The rationale for those independent elections is much weaker if they have to be nominated by a majority vote of co-presidents and confirmed by a secret-ballot citizens’ assembly. So these reorganizations could also help make ballots smaller and more consistent, which is a better use of busy voters’ limited cognitive and informational resources.
Streamlined, standardized electoral decisions
At all levels of American government, the tremendous variation in stakes between different years’ (or, sometimes, even months’) elections distorts democracy. Off-year elections are typically too low-turnout to give a really representative sample of public opinion; presidential elections are existential social conflicts, vastly expensive all-important exhausting megabattles that draw in the lowest-information voters to vote for the worst of reasons; state and local election cycle calendars often don’t match the federal calendar, creating more weird ebbs and flows of voter interest.
The above reforms point the way to a much saner electoral picture. The goal is that every two years there’s another election with exactly the same stakes:
for each level of government, you choose a new member of the executive council, significantly changing but not totally overturning its composition;
and elect or re-elect, term limits permitting, a new legislator for your district (or a new slate of legislators, for multi-member districts);
and maybe vote on some state and local ballot initiatives;
and that’s it. No off-year or off-month elections, no weird separate offices.

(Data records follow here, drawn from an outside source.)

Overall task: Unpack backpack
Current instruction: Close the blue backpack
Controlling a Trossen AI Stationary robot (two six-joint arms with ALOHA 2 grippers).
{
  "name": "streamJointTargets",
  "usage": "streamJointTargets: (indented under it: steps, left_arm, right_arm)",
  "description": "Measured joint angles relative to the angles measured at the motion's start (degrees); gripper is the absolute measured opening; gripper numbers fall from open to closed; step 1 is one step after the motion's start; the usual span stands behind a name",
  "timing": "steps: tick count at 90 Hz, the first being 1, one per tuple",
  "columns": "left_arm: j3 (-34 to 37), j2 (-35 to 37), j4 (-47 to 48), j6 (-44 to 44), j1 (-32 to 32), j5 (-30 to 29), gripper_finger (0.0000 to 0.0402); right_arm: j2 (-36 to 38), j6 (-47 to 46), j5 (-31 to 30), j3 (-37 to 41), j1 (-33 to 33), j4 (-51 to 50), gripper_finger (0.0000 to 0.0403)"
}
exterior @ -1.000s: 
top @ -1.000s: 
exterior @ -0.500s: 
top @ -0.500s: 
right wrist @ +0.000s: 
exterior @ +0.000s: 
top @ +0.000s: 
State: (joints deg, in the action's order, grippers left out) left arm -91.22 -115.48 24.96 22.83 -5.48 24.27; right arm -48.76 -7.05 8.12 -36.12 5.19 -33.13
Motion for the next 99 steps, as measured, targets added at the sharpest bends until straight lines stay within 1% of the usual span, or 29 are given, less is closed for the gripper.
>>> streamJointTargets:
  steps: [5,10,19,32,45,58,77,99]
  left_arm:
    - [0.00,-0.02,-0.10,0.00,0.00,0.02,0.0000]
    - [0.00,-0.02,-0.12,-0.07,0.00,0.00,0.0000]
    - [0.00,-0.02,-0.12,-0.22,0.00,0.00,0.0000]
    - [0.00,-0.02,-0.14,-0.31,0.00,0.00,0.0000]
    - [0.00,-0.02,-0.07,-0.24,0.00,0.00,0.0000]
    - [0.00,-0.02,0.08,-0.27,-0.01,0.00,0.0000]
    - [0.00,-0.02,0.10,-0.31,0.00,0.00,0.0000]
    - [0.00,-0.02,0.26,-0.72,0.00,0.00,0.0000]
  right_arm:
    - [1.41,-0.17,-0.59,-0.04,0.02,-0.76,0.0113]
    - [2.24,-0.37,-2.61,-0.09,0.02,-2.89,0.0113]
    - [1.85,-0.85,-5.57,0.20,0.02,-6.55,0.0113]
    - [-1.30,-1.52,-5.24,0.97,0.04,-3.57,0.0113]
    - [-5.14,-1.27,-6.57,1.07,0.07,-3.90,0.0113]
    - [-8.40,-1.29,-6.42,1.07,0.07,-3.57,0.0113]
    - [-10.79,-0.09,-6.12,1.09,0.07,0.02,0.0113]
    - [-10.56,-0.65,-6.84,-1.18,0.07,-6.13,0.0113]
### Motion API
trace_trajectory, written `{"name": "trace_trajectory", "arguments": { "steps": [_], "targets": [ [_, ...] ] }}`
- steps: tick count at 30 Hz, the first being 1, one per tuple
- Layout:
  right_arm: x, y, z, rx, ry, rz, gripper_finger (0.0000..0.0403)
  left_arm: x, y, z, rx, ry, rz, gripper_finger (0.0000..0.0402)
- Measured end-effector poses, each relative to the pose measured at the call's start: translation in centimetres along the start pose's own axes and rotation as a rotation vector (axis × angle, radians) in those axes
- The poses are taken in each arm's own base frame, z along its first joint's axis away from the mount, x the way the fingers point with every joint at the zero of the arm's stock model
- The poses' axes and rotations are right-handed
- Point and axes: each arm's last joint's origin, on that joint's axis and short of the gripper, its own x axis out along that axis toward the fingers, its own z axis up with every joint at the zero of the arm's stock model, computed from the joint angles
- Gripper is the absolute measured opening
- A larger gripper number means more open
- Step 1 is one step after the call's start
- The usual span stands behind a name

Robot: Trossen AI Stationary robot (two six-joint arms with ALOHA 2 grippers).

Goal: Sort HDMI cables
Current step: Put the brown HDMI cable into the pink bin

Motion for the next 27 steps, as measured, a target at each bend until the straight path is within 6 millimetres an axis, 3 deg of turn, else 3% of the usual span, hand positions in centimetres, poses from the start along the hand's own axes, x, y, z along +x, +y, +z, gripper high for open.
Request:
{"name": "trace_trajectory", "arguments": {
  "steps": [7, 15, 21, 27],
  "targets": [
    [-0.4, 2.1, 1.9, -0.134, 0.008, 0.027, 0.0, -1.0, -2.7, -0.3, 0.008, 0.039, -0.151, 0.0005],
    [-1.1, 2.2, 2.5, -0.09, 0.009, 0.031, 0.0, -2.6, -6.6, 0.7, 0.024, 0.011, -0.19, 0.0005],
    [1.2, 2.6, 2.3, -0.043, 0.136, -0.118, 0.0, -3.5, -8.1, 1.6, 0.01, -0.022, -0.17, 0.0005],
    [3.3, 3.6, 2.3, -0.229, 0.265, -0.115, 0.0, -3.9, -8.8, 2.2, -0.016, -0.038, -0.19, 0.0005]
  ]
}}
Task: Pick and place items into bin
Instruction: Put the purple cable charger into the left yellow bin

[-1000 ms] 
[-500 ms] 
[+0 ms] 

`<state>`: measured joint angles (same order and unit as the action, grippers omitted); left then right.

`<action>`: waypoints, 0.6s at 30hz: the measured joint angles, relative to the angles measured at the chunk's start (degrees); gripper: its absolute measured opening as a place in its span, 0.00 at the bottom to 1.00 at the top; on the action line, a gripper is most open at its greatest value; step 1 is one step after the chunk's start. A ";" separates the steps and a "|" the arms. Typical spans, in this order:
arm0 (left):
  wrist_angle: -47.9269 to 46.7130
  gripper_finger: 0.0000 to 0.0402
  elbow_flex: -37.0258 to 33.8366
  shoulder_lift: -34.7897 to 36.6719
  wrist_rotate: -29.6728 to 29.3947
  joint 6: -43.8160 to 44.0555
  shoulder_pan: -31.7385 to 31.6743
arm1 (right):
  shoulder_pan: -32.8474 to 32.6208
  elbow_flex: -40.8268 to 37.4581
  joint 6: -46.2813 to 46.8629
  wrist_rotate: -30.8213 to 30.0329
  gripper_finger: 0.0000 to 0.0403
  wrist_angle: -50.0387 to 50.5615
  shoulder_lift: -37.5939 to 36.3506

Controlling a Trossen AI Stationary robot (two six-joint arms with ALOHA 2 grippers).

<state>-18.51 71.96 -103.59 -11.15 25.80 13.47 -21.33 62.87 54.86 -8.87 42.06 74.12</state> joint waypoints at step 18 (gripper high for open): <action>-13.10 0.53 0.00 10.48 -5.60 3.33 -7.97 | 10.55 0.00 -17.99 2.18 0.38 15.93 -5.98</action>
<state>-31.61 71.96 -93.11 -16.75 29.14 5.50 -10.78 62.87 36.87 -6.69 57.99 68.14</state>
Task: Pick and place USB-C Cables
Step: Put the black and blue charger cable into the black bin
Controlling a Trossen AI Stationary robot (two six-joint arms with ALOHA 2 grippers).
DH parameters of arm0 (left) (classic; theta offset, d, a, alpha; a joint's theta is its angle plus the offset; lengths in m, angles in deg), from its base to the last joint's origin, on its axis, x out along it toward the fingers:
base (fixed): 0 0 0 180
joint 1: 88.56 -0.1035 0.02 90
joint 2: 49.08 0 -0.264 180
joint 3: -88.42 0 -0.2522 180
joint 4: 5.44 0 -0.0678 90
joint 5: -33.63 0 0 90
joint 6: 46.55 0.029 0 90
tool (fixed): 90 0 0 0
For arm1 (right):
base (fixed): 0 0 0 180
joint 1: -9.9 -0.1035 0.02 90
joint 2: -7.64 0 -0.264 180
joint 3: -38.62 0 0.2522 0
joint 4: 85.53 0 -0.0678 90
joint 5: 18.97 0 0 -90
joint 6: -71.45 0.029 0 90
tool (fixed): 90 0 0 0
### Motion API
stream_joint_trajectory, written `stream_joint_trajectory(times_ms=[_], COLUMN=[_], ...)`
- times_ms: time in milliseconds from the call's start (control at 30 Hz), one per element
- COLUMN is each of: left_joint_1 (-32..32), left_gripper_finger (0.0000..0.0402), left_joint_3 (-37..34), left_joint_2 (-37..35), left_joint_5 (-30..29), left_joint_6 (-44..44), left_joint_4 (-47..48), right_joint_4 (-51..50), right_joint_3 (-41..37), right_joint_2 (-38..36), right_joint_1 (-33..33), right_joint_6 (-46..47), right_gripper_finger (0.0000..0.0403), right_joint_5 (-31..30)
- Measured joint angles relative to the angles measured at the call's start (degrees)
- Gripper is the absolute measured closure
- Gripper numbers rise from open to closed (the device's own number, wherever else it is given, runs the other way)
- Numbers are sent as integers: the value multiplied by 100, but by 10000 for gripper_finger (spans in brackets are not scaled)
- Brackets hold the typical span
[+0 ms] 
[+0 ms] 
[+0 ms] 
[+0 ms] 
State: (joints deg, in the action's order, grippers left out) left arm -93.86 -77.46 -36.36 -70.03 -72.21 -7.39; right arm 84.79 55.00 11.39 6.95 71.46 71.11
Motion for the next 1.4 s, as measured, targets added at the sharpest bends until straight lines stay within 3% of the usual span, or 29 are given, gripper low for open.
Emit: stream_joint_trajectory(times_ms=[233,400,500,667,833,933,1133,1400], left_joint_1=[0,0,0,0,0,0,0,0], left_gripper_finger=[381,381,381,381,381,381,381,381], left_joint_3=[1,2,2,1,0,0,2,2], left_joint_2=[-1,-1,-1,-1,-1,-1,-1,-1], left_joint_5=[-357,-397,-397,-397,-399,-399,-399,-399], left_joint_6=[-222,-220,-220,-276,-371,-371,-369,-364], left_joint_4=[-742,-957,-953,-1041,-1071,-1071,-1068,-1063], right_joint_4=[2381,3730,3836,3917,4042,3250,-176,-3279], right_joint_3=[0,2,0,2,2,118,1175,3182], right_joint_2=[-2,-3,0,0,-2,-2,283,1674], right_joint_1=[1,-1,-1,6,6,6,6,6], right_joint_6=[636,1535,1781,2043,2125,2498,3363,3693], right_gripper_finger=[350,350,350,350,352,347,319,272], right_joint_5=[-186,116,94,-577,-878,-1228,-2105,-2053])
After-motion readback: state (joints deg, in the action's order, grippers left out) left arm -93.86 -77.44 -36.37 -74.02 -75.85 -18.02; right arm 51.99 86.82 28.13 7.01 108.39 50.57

At the federal level, this would mesh very nicely with the often-proposed reform of giving Supreme Court justices 18-year terms, overlapping so that a new one is chosen like clockwork every two years.
Imagine how much better suited such election regularity would be to the real-world circumstances of most voters, how much simpler it would be to understand and inform oneself about the options and consequences. Imagine too how much more sanely elected officials would have to act in order to get their key decisions past a secret ballot of an ordinary-citizen jury. Imagine how much better democracy could work in practice with such reforms… and may that imagination be a source of hope through whatever darkness is coming.
Yes, I had to look that one up. Thanks, Gemini.